*Work request:* Write out, word for word, the part of the listing below that opens with the line containing "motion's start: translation" and closes with the line containing "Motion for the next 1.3", keeping both of those lines and adding no others.

---------- Material to process

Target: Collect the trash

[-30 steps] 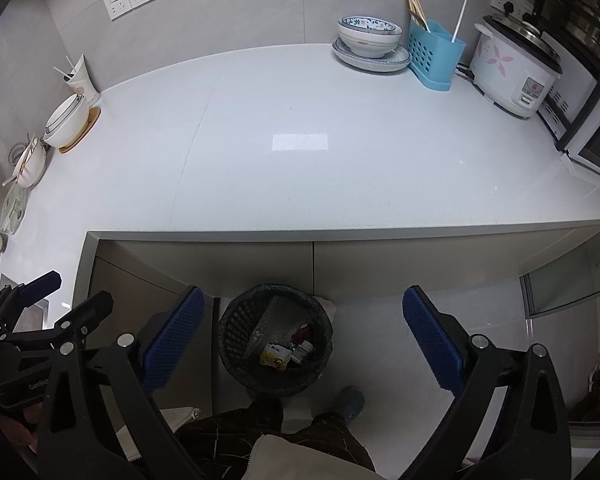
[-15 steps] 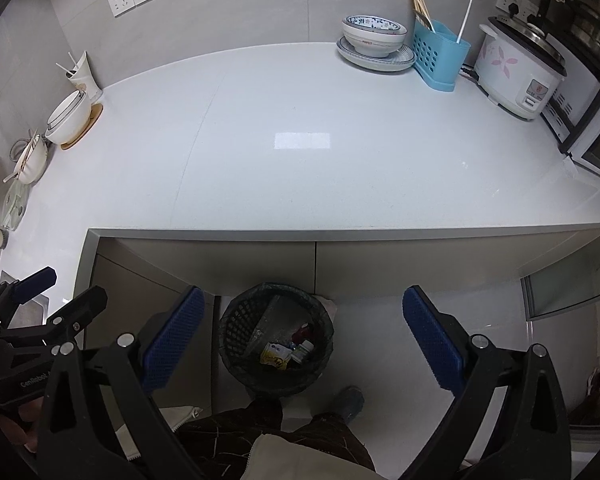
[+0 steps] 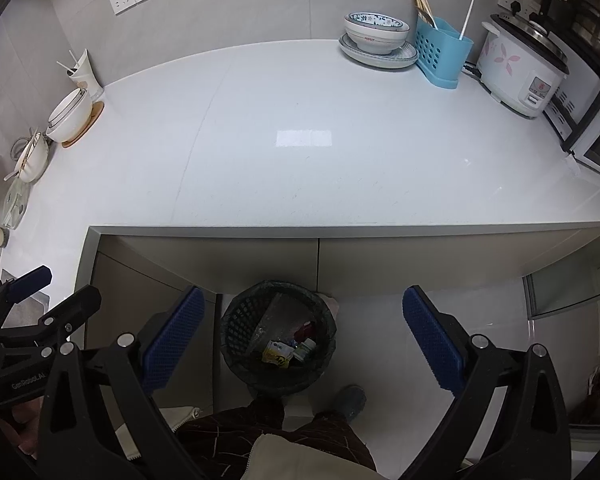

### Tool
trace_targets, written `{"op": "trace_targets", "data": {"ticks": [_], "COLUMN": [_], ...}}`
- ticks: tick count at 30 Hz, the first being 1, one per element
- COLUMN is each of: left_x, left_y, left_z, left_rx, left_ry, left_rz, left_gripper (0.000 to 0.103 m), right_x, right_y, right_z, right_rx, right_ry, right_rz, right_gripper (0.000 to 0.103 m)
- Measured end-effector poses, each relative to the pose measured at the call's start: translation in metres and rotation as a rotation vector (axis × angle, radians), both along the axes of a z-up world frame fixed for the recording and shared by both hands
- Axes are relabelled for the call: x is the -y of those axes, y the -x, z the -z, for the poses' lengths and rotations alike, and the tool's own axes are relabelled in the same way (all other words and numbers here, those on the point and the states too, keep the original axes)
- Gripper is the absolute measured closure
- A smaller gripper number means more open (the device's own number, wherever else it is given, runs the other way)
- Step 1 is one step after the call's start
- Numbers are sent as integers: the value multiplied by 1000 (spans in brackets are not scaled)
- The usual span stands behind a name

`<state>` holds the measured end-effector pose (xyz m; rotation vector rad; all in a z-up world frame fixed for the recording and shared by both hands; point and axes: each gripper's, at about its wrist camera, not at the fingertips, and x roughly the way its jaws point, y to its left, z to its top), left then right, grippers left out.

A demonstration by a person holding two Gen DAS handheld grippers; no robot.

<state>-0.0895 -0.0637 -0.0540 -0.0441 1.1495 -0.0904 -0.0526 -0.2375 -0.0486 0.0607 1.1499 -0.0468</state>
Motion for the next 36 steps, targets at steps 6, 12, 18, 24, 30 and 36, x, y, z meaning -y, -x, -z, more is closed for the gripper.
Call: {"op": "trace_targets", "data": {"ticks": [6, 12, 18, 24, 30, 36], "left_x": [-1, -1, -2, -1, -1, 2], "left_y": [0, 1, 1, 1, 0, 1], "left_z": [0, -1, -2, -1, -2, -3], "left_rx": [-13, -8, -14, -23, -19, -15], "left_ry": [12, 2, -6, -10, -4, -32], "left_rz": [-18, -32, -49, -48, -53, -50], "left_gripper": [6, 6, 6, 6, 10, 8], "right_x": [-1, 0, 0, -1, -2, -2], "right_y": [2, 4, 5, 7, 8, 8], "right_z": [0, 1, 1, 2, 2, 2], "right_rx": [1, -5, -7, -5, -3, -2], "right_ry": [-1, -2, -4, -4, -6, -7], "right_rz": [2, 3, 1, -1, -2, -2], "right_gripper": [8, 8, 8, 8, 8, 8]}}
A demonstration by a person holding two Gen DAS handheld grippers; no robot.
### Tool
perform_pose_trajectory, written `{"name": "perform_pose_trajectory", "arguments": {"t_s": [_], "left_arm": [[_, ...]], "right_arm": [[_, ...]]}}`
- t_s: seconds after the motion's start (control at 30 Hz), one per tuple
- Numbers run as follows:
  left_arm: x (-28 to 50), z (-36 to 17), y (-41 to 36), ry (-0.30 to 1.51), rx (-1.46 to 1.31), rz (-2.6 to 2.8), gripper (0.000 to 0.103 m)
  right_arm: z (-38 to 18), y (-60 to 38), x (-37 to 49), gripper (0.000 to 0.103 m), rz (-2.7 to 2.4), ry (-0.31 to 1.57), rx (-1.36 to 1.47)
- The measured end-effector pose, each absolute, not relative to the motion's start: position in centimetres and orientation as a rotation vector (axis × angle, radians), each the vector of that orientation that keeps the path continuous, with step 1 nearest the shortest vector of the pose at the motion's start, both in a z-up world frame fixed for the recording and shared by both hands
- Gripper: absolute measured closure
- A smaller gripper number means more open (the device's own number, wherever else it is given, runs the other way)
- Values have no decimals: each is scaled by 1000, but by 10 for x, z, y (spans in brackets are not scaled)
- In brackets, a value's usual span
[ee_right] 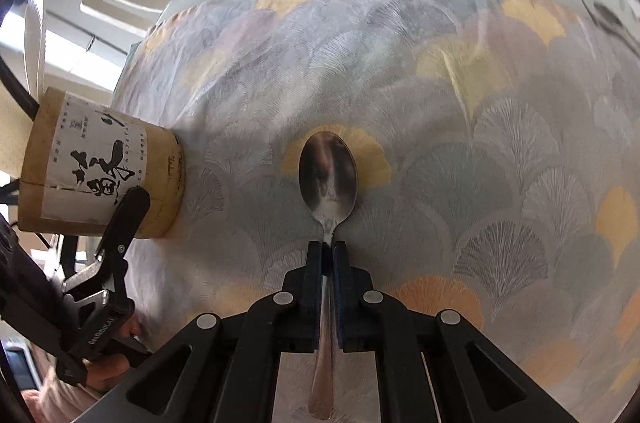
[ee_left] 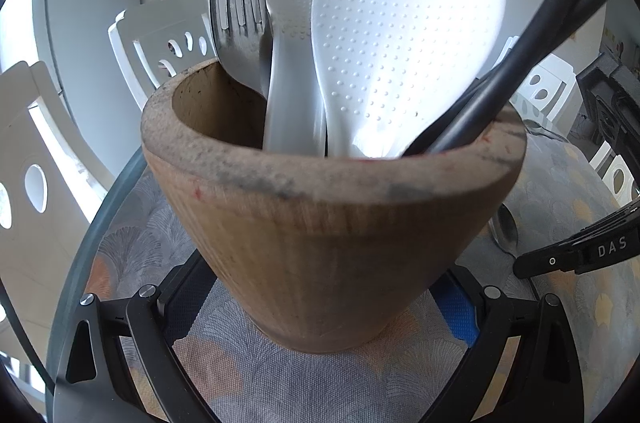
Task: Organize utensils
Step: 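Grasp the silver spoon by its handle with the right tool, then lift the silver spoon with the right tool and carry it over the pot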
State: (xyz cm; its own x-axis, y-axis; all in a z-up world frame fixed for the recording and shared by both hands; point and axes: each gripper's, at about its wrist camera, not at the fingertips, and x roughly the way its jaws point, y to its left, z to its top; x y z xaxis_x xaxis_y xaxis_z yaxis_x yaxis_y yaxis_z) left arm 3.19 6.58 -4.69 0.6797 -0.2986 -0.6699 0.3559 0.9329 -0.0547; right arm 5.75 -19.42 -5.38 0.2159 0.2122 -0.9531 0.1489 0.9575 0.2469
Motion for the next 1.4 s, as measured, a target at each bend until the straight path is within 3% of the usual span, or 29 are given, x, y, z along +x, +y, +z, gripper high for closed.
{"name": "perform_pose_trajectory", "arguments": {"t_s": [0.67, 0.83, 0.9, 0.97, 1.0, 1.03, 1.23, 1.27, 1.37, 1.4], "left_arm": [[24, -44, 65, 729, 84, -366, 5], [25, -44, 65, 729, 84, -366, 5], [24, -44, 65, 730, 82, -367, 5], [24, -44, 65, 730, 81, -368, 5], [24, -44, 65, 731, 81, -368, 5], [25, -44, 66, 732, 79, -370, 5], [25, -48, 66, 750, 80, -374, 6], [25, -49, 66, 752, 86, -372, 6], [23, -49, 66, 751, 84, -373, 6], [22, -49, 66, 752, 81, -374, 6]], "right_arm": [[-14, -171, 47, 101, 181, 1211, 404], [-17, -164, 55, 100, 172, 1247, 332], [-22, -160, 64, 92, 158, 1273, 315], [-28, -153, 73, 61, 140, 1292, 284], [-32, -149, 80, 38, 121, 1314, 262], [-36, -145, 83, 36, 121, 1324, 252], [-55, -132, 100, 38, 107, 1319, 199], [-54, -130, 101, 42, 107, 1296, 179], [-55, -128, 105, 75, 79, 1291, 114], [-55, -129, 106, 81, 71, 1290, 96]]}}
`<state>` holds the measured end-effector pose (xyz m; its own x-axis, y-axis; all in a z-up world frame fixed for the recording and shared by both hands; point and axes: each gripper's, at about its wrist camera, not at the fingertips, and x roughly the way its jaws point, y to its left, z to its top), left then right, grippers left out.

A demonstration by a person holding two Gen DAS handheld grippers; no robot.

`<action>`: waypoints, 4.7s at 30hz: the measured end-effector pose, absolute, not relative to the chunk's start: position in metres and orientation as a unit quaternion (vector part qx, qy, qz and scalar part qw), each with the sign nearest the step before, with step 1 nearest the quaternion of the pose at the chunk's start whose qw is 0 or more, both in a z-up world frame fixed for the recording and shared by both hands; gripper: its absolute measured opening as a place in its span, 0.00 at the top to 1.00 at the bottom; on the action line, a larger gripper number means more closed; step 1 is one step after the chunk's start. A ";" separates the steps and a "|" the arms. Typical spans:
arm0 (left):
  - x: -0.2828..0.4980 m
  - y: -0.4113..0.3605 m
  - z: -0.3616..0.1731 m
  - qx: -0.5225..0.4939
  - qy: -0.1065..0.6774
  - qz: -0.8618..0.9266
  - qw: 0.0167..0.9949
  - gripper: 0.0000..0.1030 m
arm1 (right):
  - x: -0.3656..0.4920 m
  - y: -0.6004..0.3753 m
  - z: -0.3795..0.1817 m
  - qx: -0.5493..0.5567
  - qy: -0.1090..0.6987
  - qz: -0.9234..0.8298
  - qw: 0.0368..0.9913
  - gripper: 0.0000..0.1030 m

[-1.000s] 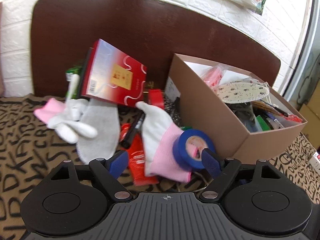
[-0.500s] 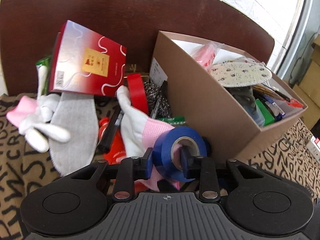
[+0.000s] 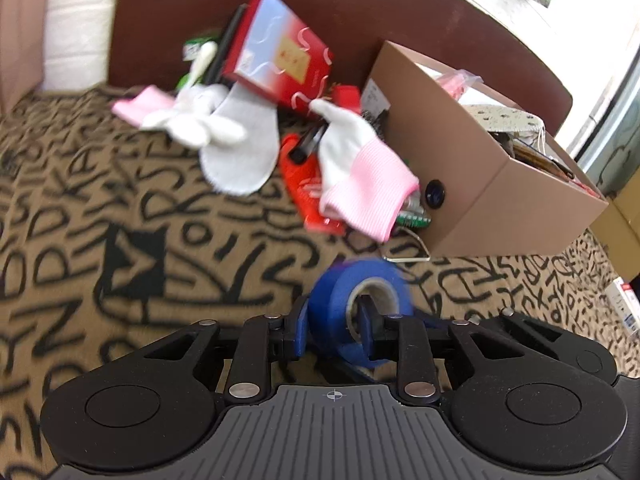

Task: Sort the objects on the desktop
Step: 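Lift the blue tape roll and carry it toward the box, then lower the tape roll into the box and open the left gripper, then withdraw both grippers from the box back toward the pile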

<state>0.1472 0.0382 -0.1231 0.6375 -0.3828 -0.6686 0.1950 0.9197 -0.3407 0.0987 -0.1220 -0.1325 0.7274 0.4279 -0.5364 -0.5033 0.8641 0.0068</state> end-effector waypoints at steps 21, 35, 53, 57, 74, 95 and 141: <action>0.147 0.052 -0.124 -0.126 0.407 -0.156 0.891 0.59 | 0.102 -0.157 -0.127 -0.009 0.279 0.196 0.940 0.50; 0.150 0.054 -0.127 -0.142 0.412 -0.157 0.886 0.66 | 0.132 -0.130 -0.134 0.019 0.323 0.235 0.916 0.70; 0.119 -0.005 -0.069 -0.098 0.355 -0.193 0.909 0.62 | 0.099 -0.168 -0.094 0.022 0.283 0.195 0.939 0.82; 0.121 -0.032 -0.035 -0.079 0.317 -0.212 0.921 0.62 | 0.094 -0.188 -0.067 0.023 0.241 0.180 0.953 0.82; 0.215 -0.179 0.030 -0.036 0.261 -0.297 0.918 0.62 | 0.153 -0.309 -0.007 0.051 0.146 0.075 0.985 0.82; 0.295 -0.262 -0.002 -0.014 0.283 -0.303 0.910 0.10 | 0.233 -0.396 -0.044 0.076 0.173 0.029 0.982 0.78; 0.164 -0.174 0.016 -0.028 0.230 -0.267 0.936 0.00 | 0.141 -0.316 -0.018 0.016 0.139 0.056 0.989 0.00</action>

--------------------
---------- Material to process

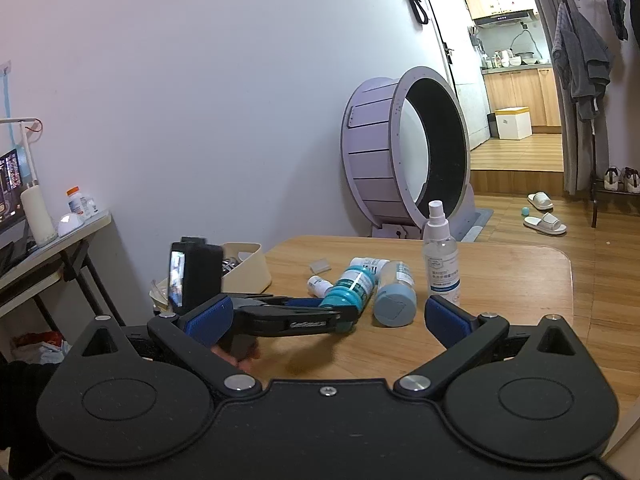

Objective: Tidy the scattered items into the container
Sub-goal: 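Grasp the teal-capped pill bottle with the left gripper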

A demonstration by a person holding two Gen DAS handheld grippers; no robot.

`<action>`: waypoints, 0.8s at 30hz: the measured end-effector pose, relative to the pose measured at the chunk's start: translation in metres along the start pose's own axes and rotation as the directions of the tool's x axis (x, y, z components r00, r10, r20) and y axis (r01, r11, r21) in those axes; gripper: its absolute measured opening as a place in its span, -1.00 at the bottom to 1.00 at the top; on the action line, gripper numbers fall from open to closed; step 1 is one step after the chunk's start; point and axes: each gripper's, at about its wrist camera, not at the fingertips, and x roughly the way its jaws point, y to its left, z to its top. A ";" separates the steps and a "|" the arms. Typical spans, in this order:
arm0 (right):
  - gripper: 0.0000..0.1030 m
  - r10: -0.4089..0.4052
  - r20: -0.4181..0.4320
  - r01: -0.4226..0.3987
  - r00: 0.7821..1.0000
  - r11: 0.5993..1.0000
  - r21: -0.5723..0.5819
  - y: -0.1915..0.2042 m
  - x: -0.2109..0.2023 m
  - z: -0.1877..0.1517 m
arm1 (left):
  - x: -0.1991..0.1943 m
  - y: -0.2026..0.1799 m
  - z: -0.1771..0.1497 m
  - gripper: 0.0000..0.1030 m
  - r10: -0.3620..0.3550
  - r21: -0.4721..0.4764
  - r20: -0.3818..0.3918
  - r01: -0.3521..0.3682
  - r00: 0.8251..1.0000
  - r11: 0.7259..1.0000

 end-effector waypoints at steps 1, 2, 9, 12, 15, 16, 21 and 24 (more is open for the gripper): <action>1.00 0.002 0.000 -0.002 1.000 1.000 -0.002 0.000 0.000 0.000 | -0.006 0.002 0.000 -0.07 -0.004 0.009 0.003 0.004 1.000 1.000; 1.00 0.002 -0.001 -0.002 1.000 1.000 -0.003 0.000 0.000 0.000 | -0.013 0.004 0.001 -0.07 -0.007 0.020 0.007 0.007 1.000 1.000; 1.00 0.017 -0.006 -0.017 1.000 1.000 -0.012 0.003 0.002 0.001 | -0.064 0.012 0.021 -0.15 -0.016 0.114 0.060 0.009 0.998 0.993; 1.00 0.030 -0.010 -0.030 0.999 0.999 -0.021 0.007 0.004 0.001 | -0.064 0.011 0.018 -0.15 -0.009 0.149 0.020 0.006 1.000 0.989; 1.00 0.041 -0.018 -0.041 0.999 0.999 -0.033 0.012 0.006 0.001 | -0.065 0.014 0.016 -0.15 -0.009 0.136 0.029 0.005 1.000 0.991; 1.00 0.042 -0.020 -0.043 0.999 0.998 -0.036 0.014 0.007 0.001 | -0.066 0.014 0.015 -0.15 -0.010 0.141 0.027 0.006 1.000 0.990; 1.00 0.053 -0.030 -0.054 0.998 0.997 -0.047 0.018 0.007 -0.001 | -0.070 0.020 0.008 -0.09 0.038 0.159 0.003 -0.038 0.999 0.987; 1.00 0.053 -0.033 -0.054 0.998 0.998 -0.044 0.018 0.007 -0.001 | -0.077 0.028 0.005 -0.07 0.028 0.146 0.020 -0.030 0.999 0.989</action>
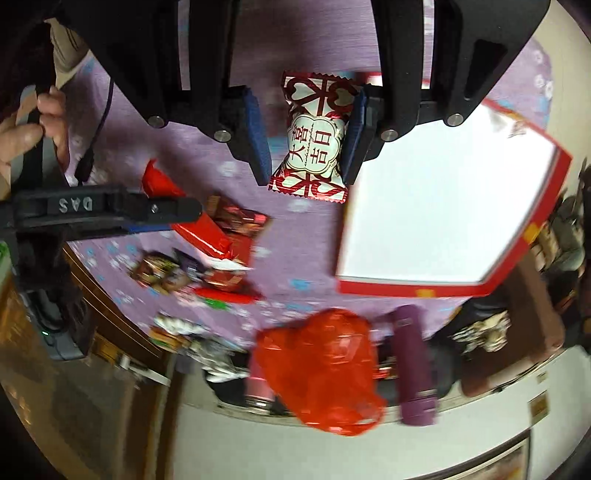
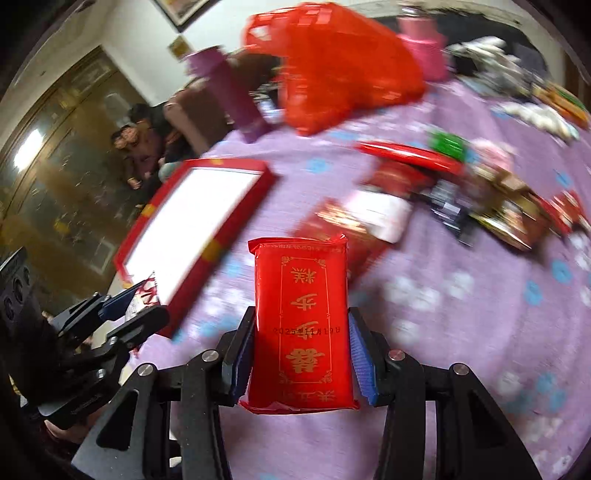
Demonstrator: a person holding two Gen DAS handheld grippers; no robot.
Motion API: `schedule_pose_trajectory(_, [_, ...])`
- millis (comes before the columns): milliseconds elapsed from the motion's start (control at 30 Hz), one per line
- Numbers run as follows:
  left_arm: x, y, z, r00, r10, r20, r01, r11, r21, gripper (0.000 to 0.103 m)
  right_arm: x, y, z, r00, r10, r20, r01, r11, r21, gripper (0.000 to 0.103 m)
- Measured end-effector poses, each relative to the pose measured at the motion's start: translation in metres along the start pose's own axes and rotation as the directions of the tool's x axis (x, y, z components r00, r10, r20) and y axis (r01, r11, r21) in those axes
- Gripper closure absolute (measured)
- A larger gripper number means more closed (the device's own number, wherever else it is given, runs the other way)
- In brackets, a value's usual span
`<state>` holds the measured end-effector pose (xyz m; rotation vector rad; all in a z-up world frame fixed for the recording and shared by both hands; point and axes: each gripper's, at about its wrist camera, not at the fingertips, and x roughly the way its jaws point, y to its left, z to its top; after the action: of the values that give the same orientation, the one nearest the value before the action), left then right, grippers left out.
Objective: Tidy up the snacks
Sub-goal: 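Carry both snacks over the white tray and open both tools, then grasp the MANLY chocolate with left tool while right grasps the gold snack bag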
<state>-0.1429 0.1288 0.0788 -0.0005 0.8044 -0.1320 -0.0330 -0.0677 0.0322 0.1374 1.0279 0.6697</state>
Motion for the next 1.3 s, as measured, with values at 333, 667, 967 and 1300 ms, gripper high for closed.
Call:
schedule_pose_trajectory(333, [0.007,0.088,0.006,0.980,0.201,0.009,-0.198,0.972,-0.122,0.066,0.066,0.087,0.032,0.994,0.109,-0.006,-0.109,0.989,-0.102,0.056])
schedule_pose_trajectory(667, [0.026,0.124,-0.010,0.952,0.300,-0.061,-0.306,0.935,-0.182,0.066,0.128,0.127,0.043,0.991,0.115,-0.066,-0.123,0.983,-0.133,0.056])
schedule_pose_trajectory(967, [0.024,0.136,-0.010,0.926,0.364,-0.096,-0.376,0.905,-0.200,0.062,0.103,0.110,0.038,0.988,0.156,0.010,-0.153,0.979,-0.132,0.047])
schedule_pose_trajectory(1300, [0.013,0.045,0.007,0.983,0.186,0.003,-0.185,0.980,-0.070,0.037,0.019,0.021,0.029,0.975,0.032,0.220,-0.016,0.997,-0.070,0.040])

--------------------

*Problem solution:*
- Measured end-effector poses, each relative to the pose measured at the motion's start: translation in metres along the start pose's own axes and rotation as the directions of the tool's x axis (x, y, z components r00, r10, r20) and y axis (r01, r11, r21) in those axes
- Gripper closure absolute (measured)
- A larger gripper number means more closed (the device's own number, wherever else it is given, runs the other way)
- In brackets, a value's usual span
`<state>` holds the measured end-effector pose (xyz m; rotation vector rad; all in a z-up world frame fixed for the recording and shared by both hands; point and axes: each gripper's, at about its wrist camera, not at the fingertips, and x roughly the way its jaws point, y to its left, z to its top; after the action: of the values that give the same orientation, the one nearest the value before the action), left then right, grippers left out.
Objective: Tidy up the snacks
Sub-goal: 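Carry both snacks over the white tray and open both tools, then grasp the MANLY chocolate with left tool while right grasps the gold snack bag
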<state>-0.1429 0.1288 0.0788 -0.0005 0.8044 -0.1320 -0.0330 -0.0677 0.0322 0.1374 1.0279 0.6697</state>
Motion for the next 1.3 s, as measured, with values at 333, 667, 967 and 1300 ms, gripper high for closed.

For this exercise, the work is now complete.